Que ce soit dans les hôpitaux universitaires romands ou dans le milieu ambulatoire, le constat est le même: les jeunes semblent toujours plus nombreux à souffrir de troubles psychiques. La pandémie de Covid-19 et la crise climatique, avec toutes les angoisses que cela engendre, peuvent en expliquer les raisons. Mais seulement en partie, explique Philip Jaffé, professeur au Centre interfacultaire en droits de l'enfant de l’Université de Genève et membre du comité des droits de l'enfant à l'ONU.
"Il y a surtout une évolution sociale claire qui semble indiquer que les jeunes souffrent dans un plus grand pourcentage de différents troubles mentaux car ils y sont plus sensibles", souligne-t-il jeudi dans La Matinale. Avant d'ajouter: "Et il y a aussi une augmentation de l'offre avec beaucoup de psychologues et psychiatres qui s'installent et défrichent de nouveaux terrains de pratique."
De plus en plus de jeunes sous médication
En conséquence, en cinq ans, la quantité d'antidépresseurs consommée par les mineurs a quasiment doublé. Une nette progression observée également pour les anxiolytiques chez les jeunes adultes et les antipsychotiques chez les pré-ados et les jeunes femmes.
Mais si la médication peut, dans certains cas, être indiquée, les sons de cloche diffèrent. Les unités dédiées du CHUV et des HUG qui traitent des situations urgentes reçoivent surtout des jeunes déjà sous médication. Toutefois, leurs patients sont de plus en plus jeunes, remarquent-ils, parfois même âgés de moins de 13 ans. En ambulatoire, certains professionnels estiment que leurs confrères devraient faire preuve de plus de retenue.
Quoi qu'il en soit, la présidente des psychiatres-psychothérapeutes de Genève Sandrine Ghilardi rappelle que chaque prescription doit être mûrement réfléchie.
"Je ne pense pas qu'on surmédique dans le sens où les règles de prescription sont basées sur des normes précises", insiste-t-elle. Sans compter que la médication demande un suivi très régulier, notamment au début de la prise d'antidépresseurs. "On sait qu'il y a une phase transitoire où il peut y avoir une péjoration, surtout sur le risque suicidaire. Donc c'est une nécessité d'avoir un suivi très régulier. Par conséquent, on ne peut pas prescrire une médication à la légère."
Temps d'attente très longs
Autre point de consensus: les demandes de consultations et de psychothérapies ne cessent d'augmenter. Les temps d'attente pour une prise en charge sont ainsi très longs, le secteur est à flux tendu et les cantons ne sont pas égaux face à la demande.
"Honnêtement, à Genève, nous sommes complètement débordés au niveau des pédopsychiatres", déplore encore Sandrine Ghilardi. "On est d'ailleurs très surpris que, depuis de la clause du besoin, il n'y a pas une spécificité pour les médecins de premier recours et les pédopsychiatres, comme c'est le cas dans le canton de Vaud. A Genève, malheureusement, depuis le 1er octobre, aucun pédopsychiatre ne peut s'installer. On est en souci et on a constamment le sentiment de ne pas être assez nombreux. C'est vrai qu'il y a des psychologues qui ont pu s'installer, mais il y a des situations où la psychothérapie seule ne suffit pas. Il faut un suivi assez coordonné avec la personne qui prescrit. Les pédiatres attendent qu'on les accompagne et on les aide."
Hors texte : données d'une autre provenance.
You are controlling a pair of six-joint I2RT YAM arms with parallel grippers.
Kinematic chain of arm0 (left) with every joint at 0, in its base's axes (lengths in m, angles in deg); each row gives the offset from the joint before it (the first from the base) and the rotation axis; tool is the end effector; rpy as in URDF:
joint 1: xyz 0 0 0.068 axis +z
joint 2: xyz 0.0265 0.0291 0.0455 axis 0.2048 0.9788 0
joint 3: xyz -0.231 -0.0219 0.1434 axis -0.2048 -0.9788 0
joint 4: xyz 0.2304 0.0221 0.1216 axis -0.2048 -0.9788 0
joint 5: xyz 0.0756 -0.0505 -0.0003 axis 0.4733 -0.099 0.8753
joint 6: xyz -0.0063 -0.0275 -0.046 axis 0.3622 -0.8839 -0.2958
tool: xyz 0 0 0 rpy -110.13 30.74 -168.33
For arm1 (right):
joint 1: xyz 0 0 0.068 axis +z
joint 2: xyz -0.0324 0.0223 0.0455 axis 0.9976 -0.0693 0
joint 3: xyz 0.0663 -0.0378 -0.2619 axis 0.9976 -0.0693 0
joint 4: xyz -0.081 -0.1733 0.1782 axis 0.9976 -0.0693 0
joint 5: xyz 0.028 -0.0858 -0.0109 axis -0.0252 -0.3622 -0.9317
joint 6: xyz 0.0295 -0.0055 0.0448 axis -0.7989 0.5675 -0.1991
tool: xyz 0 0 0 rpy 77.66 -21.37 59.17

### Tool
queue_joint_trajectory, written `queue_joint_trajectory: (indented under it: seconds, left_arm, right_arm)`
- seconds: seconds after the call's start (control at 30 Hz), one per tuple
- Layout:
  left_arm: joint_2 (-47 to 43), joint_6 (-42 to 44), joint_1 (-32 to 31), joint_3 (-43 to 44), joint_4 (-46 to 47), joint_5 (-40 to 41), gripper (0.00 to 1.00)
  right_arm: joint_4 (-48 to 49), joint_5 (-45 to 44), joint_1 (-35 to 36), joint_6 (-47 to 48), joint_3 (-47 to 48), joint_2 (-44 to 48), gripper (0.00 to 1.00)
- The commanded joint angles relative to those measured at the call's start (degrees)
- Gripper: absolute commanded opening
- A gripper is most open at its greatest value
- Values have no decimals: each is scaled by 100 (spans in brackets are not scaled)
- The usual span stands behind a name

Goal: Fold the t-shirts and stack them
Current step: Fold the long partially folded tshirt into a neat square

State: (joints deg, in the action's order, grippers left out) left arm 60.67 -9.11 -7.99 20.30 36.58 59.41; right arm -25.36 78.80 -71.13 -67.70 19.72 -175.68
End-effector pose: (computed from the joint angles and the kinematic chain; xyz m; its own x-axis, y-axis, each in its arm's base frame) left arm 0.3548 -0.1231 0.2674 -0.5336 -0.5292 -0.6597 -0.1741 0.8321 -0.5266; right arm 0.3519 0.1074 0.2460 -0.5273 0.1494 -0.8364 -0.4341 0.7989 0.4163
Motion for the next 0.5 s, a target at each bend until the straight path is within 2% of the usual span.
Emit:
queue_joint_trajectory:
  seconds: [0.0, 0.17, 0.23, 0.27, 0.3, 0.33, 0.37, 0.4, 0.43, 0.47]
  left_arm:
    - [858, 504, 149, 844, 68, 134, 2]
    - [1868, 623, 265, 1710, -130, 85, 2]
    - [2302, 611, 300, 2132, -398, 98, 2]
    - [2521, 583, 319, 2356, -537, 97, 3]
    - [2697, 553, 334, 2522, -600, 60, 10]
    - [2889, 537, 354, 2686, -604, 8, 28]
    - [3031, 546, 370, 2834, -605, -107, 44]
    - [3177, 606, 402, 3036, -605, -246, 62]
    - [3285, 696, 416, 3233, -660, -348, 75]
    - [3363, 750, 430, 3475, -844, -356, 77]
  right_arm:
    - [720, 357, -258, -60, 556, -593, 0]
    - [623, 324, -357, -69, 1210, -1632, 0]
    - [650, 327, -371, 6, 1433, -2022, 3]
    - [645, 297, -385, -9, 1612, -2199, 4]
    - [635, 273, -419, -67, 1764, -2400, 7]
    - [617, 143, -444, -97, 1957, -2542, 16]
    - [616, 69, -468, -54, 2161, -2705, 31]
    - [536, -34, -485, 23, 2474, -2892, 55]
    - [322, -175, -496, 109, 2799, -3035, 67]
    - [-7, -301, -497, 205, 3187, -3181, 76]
Les médecins de famille pourraient être une piste, puisqu'ils prescrivent la moitié des antidépresseurs et anxiolytiques. Quant à Genève, des exceptions à la clause du besoin sont possibles mais le département de la santé craint un appel d'air et ne veut pas tout miser sur les spécialistes. Et il rappelle que le canton compte le plus de pédopsychiatres par habitant, juste devant les cantons de Vaud, Zurich et Berne.
Charlotte Frossard/fgn
Que faire si un jeune a besoin d’aide?
En cas de difficulté à obtenir une consultation chez un spécialiste, il est recommandé de s’adresser à son pédiatre ou à son médecin de famille.
En cas d’inquiétude vis-à-vis de la prescription de médicaments, il peut être utile de demander un deuxième avis et, dans tous les cas, d’avoir une bonne discussion avec le soignant. A noter que les jeunes peuvent demander d’avoir une certaine confidentialité entre eux et leur médecin.
Il existe aussi des numéros d’aide gratuits, disponibles 24h/24 et 7j/7 :
147 : ligne d’aide Jeunes
143 : ligne d’aide Adultes
Pour trouver de l’aide dans votre région, consultez la page de l’association Stop Suicide : https://stopsuicide.ch/besoindaide
En cas d’urgence médicale, composez le 144.